The following was done for the fun of solving a puzzle, or at least part of one. It has been done by inspection, I have no association with (nor love of) Microsoft.
I also find they tend to radically change the format of their files each time they come out with a new version. Therefore I think the concepts below will only be compatible with Version 5.0 of Outlook Express and if there isn't a new version out now, you can assume one will be soon!
Disclaimer:
There is no Warrantee, I'm not liable if this is wrong...
Use this information at your own risk. I haven't worked on
or really looked at this since June 2000 when I wrote the sample code.
Prior Work:
I went to WOTSIT when I became interested in
Outlook Express 5.0 files.
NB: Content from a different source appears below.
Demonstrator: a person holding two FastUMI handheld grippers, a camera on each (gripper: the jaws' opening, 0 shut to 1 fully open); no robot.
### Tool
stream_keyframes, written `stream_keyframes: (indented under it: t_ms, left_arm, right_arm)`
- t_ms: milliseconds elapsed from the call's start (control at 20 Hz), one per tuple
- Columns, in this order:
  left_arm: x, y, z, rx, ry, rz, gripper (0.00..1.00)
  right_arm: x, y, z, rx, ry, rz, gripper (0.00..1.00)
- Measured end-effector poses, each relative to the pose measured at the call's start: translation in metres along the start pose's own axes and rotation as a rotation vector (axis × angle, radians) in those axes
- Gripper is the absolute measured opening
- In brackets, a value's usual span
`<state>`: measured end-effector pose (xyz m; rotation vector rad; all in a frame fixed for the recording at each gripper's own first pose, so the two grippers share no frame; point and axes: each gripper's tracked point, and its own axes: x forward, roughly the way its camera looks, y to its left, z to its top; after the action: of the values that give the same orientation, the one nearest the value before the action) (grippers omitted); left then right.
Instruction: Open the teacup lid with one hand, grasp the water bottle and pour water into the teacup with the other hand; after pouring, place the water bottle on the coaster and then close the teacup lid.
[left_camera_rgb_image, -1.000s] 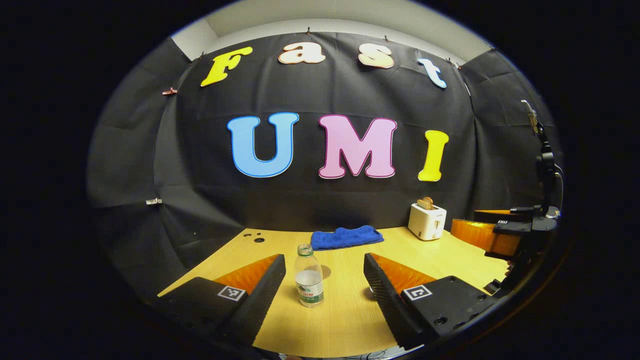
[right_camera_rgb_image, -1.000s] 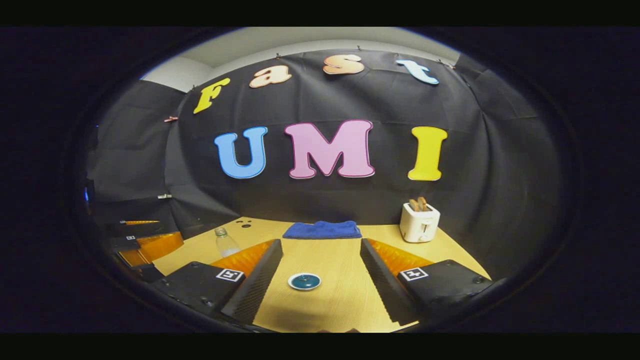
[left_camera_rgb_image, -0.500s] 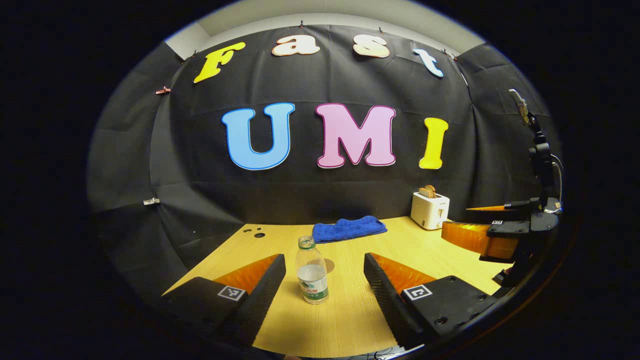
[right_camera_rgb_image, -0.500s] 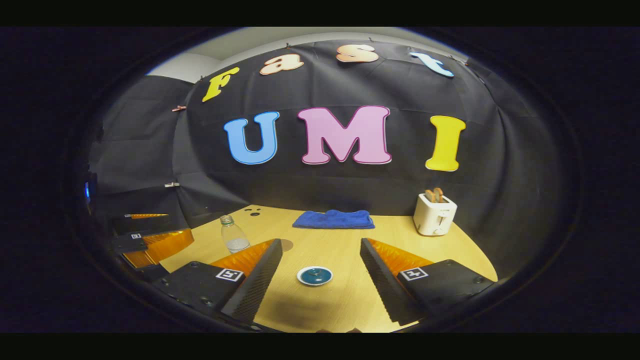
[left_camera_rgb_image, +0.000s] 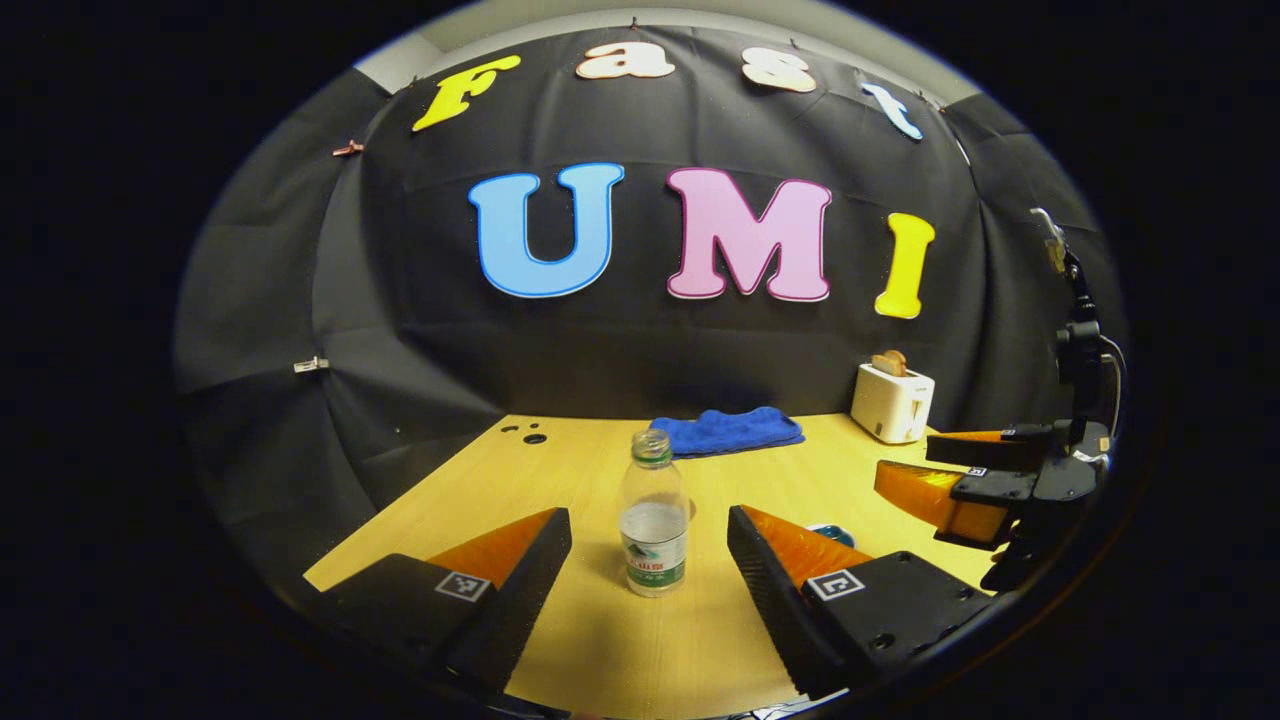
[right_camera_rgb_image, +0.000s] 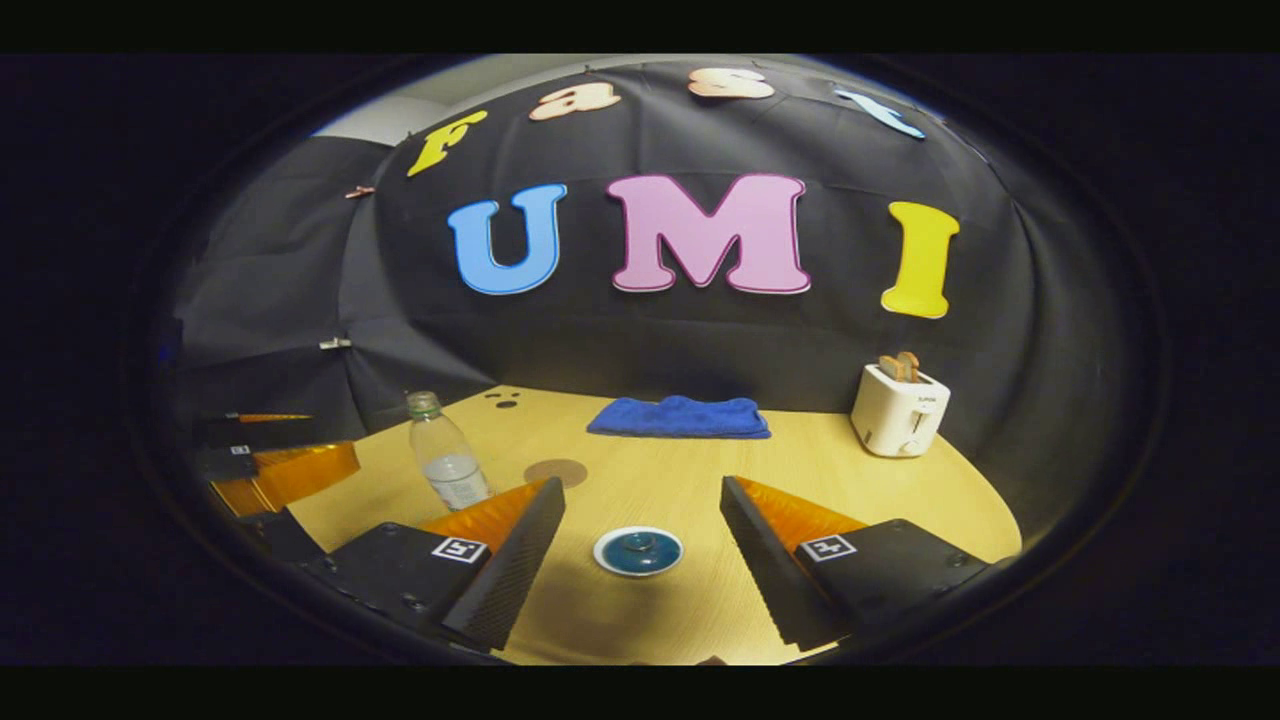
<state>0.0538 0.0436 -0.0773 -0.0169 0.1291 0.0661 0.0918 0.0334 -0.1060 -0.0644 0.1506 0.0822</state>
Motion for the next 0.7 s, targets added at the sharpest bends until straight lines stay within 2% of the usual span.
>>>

In the Windows section for the DBX file
type I found dbx.zip. A great starting point. I might never
have gotten anywhere without the work of Simon Craythorn who
was later assisted by Jason Miller. I wrote Simon and he
sent me an updated file with Jason's fix(s).
Quoating part of dbx.txt which is part of the Wotsit distribution,
Simon describes his algorithm as follows:
"We do however know what a message header structure looks like.
We also know that this is always on a 4 byte boundary.
Looking at the file I can also see that a message ALWAYS starts
with an RFC822 Message Header.
So, by looking through the file, 4 bytes at a time we can locate
the start of messages. Chain them together and export the result.
It's slow, it's crude, but it works!
"
Simon's sample code, 0E5.cpp scans the file looking for the start
of a message header by looking for the key RFC822 strings. Then
he traverses the message which he determined has a linked list
structure. There is some code in the routine oe5__import_message()
which frankly I don't understand. Simon says it works, and since
I never actually got around to the final step of dumping messages
I guess I believe him! The code in question advances through
the file in steps of 65536 while the header.lSectionSize > 512.
I think this is not required if you get to the start of the
message via the table of contents as outlined below.
File Format Overview:
First let me tell you how to find the data. Go to the 'tools'
dropdown box and select 'options'. Under options select
'maintainance' and click on the 'store folder' box to find
the path to the actual data files.
Next note that I'm really only dealing with the *.dbx
files that contain messages. There are others in the outlook
directory with the *.dbx extension which don't follow this
format, ie folders.dbx and pop3uidl.dbx. What I describe here
is a subset of the entire format, and there are many areas
where I have NO idea as to what is going on.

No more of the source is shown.